As a point of departure, South Africa made a commitment at the Copenhagen Conference of Parties (CoP) to the United Nations Framework Convention on Climate Change (UNFCCC) to reduce its emissions by between 34 and 42% of the ‘business as usual’ trajectory. In order to balance this with development imperatives in the short term, we committed to a ‘peak, plateau, decline’ trajectory whereby our emissions will peak by 2025, then remain constant until 2035, after which we undertake to reduce emissions in real terms.

To achieve the above, the document recommends a parallel process of carbon budgeting and Sector Emission Targeting (SETs), constituting a hardline and a softer approach simultaneously.

The concept of a carbon budget entails the DEA allocating a unique ‘allowable’ emission budget on specific entities that will be identified as large emitters. It is important to note that budgets are allocated to specific companies or entities, and not to a sector as a whole. The budgets will be informed by the emissions data supplied to DEA via the recently enacted GHG Emissions Reporting Regulations made in terms of the National Environmental Management; Air Quality Act. In terms of the regulations, companies that emit more than the prescribed threshold (this differs from sector to sector) will be required to report their actual emissions once a year. This will in turn be used to set the budget per entity on a 5-year cycle basis. The combined total budgets for all reporting entities will be set with the view to ‘peaking’ in 2025, then remaining constant for 10 years, and finally reducing per 5-year cycle to achieve our desired ‘peak, plateau, decline’ trajectory. Since the thresholds for reporting in the regulations are quite high, only those required to report are likely to be faced with a budget.

To achieve compliance with the budgets, the idea was mooted to use an adapted form of the proposed carbon tax as an enforcement mechanism. In other words, one could either exempt an entity from carbon tax if they remain within their budget or tax them at a higher rate if their budget is exceeded. Both of these concepts differ from the Carbon Tax Bill as it was published but it is still in a draft form, so amendments can still be made. To provide entities with flexibility, carbon offsets and carbon trading can be used to artificially increase an entity’s budget by up to 10%. This can cushion against undesired socio-economic impacts such as job losses or a decline in key industries’ output in the short-term without increasing the country’s overall emissions, as emissions will be reduced through offsets or a reduction in emissions by the purchaser of credits.

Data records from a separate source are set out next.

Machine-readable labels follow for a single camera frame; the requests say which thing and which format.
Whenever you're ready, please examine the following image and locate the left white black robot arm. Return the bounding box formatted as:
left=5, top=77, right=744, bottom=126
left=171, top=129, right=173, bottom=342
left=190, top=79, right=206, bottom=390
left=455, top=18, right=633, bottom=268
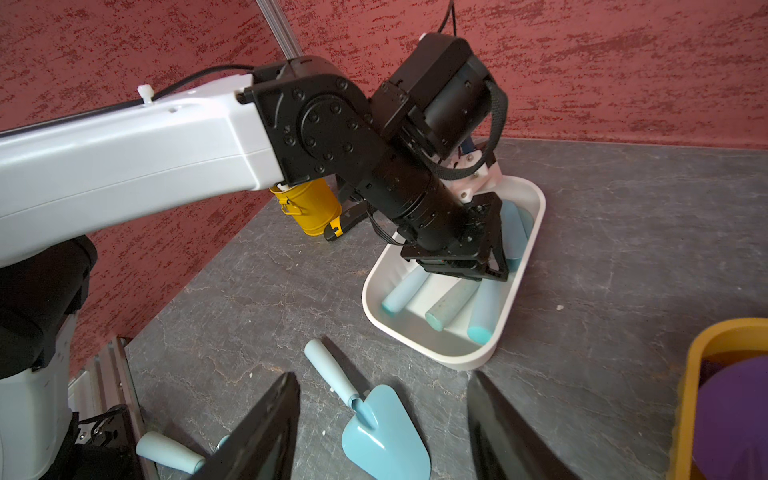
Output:
left=1, top=33, right=508, bottom=479

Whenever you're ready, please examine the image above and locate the light blue shovel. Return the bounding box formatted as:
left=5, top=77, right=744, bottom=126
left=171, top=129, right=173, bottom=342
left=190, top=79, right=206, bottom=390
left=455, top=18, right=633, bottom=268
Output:
left=467, top=200, right=534, bottom=345
left=135, top=432, right=206, bottom=474
left=304, top=339, right=431, bottom=479
left=425, top=280, right=480, bottom=331
left=381, top=267, right=430, bottom=316

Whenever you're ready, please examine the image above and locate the purple shovel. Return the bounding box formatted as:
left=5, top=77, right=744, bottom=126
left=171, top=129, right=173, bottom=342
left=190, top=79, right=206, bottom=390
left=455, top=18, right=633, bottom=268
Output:
left=692, top=355, right=767, bottom=479

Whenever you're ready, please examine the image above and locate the yellow black utility knife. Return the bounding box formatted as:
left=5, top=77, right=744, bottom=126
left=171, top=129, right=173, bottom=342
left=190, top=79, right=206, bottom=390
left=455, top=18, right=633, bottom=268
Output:
left=323, top=201, right=368, bottom=242

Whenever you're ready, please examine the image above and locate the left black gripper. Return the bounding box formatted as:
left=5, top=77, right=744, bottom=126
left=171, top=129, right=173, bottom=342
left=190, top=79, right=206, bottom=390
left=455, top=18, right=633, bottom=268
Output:
left=399, top=192, right=509, bottom=282

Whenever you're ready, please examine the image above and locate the aluminium front rail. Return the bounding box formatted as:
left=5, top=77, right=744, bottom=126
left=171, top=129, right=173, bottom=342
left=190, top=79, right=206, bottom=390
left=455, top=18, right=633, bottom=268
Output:
left=68, top=337, right=159, bottom=479

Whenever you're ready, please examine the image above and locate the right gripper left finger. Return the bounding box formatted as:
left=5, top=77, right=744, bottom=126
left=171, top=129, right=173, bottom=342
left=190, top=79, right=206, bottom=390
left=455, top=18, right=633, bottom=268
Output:
left=192, top=372, right=300, bottom=480

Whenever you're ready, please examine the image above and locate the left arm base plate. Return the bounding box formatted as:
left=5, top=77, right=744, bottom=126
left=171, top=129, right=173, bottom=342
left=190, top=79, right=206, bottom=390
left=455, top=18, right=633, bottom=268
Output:
left=71, top=404, right=144, bottom=479

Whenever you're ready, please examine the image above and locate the yellow storage box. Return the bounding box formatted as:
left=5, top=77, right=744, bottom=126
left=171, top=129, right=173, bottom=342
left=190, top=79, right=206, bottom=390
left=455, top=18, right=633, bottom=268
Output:
left=665, top=318, right=767, bottom=479

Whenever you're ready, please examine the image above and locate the white storage box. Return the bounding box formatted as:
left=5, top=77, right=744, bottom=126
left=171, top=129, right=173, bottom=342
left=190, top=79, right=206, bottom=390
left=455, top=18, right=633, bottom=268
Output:
left=362, top=176, right=546, bottom=371

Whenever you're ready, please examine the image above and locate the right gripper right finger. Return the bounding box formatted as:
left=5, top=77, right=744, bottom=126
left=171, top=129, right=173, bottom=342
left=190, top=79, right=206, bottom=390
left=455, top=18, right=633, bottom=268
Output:
left=466, top=371, right=578, bottom=479

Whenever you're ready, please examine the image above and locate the yellow cup with pens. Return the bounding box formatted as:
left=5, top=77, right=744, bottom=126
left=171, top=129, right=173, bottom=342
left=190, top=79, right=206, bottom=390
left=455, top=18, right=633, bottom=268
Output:
left=269, top=179, right=342, bottom=237

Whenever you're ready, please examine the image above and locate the light blue shovel back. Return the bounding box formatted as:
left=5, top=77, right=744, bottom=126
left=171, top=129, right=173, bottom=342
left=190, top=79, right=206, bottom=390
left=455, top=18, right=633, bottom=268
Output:
left=467, top=200, right=534, bottom=345

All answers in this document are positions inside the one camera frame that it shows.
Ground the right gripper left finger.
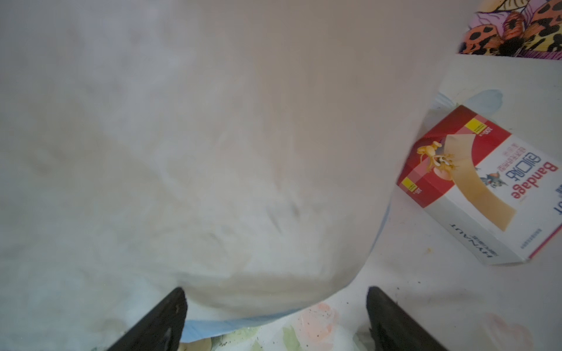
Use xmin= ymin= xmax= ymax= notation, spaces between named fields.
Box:
xmin=108 ymin=287 xmax=188 ymax=351

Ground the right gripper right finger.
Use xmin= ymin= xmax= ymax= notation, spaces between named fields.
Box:
xmin=366 ymin=287 xmax=447 ymax=351

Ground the red white bandage box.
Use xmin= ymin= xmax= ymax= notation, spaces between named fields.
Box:
xmin=397 ymin=106 xmax=561 ymax=265

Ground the white lined trash bin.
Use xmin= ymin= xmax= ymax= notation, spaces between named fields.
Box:
xmin=1 ymin=1 xmax=479 ymax=350

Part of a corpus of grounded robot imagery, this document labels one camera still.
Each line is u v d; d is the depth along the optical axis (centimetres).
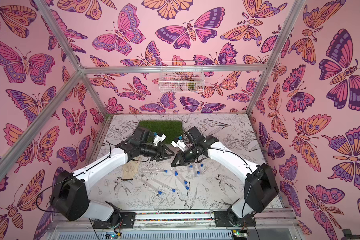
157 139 76
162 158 70
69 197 42
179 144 73
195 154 66
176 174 73
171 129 108
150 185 86
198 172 90
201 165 92
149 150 69
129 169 90
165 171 90
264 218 75
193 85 95
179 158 68
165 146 73
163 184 86
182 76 95
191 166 92

The agricultural and agribusiness sector could well benefit from the value attached to carbon offsets and carbon trading.

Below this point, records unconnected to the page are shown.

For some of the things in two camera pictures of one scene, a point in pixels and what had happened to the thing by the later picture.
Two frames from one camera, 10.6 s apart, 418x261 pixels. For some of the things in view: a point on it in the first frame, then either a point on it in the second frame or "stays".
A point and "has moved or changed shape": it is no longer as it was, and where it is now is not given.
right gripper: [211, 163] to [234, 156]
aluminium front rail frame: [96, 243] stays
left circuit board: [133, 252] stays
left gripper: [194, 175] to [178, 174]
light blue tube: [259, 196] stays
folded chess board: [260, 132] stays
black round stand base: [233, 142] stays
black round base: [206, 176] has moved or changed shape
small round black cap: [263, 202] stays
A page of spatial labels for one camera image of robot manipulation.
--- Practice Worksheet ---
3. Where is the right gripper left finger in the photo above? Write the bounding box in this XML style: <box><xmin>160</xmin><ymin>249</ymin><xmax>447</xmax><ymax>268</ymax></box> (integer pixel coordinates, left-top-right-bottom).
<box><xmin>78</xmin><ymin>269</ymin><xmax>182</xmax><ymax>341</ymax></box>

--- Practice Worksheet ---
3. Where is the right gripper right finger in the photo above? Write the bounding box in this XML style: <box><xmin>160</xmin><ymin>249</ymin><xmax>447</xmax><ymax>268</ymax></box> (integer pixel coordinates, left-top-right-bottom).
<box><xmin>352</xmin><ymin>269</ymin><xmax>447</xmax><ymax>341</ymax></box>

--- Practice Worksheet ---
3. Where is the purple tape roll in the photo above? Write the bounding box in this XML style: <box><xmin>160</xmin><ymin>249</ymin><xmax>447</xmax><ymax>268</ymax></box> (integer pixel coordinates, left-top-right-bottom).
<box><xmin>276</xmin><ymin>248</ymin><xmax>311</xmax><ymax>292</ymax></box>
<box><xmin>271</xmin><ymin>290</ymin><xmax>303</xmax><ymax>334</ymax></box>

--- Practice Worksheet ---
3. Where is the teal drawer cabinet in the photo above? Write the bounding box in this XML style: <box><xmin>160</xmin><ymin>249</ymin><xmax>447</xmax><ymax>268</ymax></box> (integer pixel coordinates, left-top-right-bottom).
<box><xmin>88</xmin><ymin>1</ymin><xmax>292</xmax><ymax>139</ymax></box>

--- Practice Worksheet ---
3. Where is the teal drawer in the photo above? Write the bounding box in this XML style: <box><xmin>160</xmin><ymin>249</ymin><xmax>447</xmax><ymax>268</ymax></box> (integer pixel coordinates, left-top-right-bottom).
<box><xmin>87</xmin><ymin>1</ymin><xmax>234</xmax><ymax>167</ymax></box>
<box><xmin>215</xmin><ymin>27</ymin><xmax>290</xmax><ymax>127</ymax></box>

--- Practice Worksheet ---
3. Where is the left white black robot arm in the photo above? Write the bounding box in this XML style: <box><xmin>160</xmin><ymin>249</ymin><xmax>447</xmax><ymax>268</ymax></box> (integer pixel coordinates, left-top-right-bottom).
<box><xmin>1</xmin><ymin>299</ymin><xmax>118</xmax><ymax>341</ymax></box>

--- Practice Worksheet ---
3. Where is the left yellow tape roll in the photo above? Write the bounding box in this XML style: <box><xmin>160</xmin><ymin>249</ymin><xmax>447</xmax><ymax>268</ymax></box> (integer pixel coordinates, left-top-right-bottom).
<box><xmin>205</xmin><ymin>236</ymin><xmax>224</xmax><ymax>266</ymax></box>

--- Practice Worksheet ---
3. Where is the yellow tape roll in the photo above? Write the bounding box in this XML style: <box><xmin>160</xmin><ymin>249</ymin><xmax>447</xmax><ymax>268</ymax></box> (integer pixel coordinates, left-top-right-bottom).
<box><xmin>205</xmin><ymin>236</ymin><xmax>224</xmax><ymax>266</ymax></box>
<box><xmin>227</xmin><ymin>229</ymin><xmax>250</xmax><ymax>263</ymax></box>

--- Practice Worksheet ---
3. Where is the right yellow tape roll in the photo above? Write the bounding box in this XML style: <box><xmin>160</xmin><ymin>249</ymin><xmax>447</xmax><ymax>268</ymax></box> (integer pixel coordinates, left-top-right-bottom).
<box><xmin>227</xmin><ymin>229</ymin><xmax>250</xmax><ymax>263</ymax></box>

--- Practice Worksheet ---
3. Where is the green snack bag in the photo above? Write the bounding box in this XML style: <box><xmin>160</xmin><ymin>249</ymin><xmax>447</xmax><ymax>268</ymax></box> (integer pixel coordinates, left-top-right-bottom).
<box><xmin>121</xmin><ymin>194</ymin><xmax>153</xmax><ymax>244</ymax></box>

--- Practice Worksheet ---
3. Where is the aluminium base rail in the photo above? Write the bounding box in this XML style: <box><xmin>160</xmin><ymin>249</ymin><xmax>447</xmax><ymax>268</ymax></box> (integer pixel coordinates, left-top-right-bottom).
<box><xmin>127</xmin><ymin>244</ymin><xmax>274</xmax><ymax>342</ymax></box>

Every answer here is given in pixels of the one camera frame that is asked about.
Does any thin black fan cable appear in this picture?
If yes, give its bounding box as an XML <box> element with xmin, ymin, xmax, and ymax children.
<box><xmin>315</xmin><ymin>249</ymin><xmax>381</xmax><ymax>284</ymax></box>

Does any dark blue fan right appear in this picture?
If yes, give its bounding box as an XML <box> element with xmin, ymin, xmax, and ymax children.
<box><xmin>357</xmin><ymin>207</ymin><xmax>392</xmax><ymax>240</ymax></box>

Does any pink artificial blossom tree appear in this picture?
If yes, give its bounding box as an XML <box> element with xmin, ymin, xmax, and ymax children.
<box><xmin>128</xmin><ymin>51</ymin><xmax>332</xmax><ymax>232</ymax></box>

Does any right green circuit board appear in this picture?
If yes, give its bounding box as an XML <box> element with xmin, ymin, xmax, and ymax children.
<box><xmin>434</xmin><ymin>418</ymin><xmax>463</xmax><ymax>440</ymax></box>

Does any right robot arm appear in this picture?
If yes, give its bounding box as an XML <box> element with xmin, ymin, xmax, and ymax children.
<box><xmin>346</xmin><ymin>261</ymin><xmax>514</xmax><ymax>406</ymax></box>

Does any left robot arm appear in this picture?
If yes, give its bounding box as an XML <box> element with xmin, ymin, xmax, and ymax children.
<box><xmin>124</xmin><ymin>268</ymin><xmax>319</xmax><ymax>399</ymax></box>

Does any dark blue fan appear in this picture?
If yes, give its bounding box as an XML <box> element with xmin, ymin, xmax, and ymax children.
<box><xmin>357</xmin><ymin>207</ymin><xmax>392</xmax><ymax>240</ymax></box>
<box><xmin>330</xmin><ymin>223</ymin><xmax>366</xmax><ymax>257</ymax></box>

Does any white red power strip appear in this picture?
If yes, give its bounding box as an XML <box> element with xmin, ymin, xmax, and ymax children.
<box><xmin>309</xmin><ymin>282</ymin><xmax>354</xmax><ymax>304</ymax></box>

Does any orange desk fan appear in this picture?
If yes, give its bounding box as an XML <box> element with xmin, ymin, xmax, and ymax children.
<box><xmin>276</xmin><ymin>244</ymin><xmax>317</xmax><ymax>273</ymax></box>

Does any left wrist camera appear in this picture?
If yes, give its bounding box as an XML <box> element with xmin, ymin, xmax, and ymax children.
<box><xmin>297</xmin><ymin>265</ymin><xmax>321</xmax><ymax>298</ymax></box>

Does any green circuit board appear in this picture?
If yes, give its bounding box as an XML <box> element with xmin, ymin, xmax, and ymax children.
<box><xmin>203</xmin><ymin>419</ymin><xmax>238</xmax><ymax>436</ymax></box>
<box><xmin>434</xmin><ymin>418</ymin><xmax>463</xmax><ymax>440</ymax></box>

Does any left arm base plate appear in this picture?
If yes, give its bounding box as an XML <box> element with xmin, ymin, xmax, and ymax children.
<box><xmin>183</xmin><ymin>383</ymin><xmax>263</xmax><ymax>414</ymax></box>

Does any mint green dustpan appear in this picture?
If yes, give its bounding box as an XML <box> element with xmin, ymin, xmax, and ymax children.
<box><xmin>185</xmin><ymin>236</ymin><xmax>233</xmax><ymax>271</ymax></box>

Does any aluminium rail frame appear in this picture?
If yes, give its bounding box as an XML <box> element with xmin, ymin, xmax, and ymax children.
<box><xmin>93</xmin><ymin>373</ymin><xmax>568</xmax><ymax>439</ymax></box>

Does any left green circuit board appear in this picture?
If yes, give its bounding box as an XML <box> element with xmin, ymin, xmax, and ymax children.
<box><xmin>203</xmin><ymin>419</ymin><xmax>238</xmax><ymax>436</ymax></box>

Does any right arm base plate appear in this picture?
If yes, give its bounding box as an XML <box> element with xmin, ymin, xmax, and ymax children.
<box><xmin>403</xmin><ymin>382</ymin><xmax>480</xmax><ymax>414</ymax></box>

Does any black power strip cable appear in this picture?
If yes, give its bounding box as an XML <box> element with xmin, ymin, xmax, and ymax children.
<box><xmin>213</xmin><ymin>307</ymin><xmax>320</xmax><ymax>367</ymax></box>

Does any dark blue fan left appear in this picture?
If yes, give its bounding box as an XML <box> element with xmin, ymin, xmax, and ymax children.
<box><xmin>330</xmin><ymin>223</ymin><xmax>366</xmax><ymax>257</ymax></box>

A parallel, ‘softer’ approach that was mooted in the discussion paper is the concept of Sector Emission Targets (SETs). As explained above, carbon budgets would only apply to entities that are required to report their emissions in terms of the GHG Reporting Regulations as their emissions are likely to exceed the threshold for reporting. To capture the remainder of the entities within a sector that are not required to report, specific line departments that are responsible for specific sectors will need to set realistic SETs based on 2010 data estimates in the National GHG Inventory, taking into consideration a sector’s inherent ability to apply mitigation measures. It will be the responsibility of each relevant department to develop unique incentives to promote mitigation – this could include any number of incentives such as incentivizing conservation agriculture, investing in rail infrastructure to reduce emissions from road transport etc.

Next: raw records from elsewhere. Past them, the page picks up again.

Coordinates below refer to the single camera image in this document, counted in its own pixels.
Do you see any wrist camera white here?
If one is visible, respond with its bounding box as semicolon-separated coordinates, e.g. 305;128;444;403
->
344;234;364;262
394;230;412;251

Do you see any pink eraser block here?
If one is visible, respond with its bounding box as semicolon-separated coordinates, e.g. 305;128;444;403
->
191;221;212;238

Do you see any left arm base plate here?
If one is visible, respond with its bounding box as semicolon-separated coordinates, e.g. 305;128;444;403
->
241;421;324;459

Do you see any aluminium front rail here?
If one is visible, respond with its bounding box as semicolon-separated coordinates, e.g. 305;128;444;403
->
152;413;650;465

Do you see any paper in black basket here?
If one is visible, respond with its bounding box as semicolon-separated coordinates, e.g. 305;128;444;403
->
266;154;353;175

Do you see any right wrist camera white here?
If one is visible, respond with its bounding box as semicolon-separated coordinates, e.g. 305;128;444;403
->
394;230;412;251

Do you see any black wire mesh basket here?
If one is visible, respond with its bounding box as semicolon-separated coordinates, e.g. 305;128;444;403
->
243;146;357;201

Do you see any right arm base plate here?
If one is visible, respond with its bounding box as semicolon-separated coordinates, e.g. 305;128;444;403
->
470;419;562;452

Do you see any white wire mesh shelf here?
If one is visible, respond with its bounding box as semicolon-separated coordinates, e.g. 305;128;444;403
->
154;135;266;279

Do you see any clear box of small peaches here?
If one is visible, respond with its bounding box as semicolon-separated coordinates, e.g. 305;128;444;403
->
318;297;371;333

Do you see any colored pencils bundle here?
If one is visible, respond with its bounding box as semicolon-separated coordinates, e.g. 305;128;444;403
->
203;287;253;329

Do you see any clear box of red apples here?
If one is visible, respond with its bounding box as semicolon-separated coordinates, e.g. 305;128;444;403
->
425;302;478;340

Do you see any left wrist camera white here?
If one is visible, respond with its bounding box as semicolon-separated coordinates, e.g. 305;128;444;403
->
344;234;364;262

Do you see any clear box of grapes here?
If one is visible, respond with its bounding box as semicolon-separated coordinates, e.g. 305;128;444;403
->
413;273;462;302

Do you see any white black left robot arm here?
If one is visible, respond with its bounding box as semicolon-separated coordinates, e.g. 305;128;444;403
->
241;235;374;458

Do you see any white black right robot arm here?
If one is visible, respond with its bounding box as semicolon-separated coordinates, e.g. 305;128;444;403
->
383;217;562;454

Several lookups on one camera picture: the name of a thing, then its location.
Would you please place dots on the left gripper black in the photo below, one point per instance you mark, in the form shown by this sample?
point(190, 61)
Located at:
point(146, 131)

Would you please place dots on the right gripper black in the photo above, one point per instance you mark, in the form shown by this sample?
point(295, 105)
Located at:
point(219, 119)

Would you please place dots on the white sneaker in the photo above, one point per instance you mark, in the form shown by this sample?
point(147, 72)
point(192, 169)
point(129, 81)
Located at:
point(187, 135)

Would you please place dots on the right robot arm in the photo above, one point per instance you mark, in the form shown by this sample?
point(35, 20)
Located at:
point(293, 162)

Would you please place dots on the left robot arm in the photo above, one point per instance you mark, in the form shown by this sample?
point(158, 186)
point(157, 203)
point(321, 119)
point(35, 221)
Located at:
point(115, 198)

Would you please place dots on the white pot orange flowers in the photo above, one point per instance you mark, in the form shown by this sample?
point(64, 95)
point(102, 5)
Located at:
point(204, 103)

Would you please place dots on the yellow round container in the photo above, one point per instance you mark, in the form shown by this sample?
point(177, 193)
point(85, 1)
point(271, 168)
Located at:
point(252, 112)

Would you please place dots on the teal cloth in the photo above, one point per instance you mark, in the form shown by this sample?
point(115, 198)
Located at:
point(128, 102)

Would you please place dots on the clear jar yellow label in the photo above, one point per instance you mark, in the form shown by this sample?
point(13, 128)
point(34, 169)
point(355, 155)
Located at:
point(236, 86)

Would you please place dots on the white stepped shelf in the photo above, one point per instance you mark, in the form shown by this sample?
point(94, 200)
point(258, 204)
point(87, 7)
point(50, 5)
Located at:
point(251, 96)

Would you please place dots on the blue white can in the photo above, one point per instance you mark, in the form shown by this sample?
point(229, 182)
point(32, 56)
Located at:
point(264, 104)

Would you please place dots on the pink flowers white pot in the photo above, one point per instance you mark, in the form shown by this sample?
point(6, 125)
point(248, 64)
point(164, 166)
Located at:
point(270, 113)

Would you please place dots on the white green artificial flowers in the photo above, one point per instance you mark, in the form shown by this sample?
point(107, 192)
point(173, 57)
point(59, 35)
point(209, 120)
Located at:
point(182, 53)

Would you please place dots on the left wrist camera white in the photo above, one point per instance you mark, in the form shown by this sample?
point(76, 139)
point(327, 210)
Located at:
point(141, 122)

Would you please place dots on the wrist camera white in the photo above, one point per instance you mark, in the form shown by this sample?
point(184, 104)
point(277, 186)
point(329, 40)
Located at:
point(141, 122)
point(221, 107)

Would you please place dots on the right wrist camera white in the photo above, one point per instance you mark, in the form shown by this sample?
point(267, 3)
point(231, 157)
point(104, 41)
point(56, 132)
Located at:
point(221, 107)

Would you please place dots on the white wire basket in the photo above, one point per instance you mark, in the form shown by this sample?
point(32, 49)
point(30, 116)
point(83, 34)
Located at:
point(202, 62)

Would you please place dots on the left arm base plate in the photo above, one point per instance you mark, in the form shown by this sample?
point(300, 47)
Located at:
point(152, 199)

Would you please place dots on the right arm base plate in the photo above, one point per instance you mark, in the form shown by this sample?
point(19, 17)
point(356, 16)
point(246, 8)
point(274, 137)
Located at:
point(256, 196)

The framework clearly highlights that substantial policy work will still need to be done to give effect to the proposed framework. Be that as it may, this discussion document provides good insight into the direction that the DEA is headed in relation to climate change and some creative thinking is being applied to the role of instruments such as the proposed carbon tax. Agbiz will continue to be involved in these debates and provide inputs at every step through BUSA’s environmental sub-committee.